🤖 AI Summary
This work addresses the challenge in class-incremental learning where imbalanced task step sizes cause large tasks to dominate and small tasks to suffer from unstable updates. To mitigate this issue, the authors propose One-A, a unified imbalance-aware framework that integrates dynamically sized incremental tasks into a single adapter while maintaining constant inference overhead. One-A achieves a balance between stability and plasticity through asymmetric subspace alignment, information-adaptive weighting, and a singular vector direction gating mechanism. Experimental results demonstrate that One-A achieves competitive accuracy across multiple benchmarks and imbalanced task streams, while significantly reducing inference costs compared to existing approaches.
📝 Abstract
Class-incremental learning (CIL) aims to acquire new classes over time while retaining prior knowledge, yet most setups and methods assume balanced task streams.

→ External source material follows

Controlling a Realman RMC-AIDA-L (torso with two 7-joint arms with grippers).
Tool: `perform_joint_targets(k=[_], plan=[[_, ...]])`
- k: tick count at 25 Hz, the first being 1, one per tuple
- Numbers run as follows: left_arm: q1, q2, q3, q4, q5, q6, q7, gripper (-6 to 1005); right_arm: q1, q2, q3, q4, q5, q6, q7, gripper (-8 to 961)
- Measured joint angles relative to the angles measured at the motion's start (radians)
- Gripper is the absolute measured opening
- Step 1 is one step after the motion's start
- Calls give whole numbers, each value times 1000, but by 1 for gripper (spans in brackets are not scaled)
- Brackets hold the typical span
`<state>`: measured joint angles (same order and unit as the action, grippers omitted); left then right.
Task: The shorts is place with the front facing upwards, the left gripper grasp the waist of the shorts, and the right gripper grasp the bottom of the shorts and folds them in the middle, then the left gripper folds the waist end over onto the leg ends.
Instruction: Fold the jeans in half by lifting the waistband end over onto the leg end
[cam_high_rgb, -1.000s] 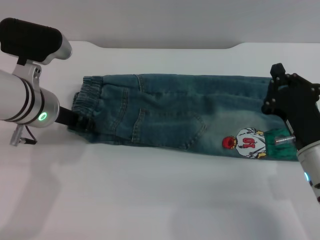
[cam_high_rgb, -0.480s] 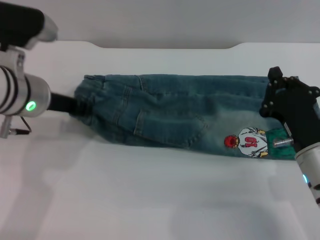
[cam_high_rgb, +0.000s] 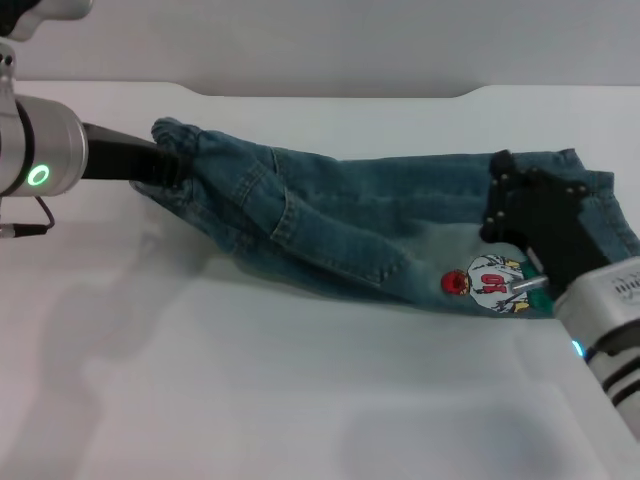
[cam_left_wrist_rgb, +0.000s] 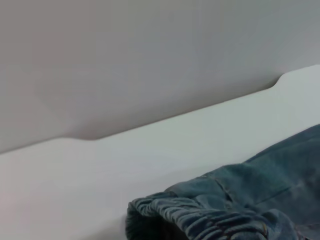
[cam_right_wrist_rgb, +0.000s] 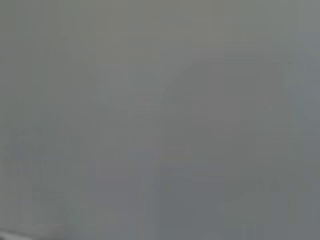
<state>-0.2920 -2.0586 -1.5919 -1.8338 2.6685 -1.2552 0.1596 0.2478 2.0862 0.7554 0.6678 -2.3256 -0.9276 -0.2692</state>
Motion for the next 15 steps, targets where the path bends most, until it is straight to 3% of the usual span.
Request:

In practice, the number of classes per task often varies significantly. We refer to this as step imbalance, where large tasks that contain more classes dominate learning and small tasks inject unstable updates. Existing CIL methods assume balanced tasks and therefore treat all tasks uniformly, producing imbalanced updates that degrade overall learning performance. To address this challenge, we propose One-A, a unified and imbalance-aware framework that incrementally merges task updates into a single adapter, maintaining constant inference cost. One-A performs asymmetric subspace alignment to preserve dominant subspaces learned from large tasks while constraining low-information updates within them. An information-adaptive weighting balances the contribution between base and new adapters, and a directional gating mechanism selectively fuses updates along each singular direction, maintaining stability in head directions and plasticity in tail ones. Across multiple benchmarks and step-imbalanced streams, One-A achieves competitive accuracy with significantly low inference overhead, showing that a single, asymmetrically fused adapter can remain both adaptive to dynamic task sizes and efficient at deployment.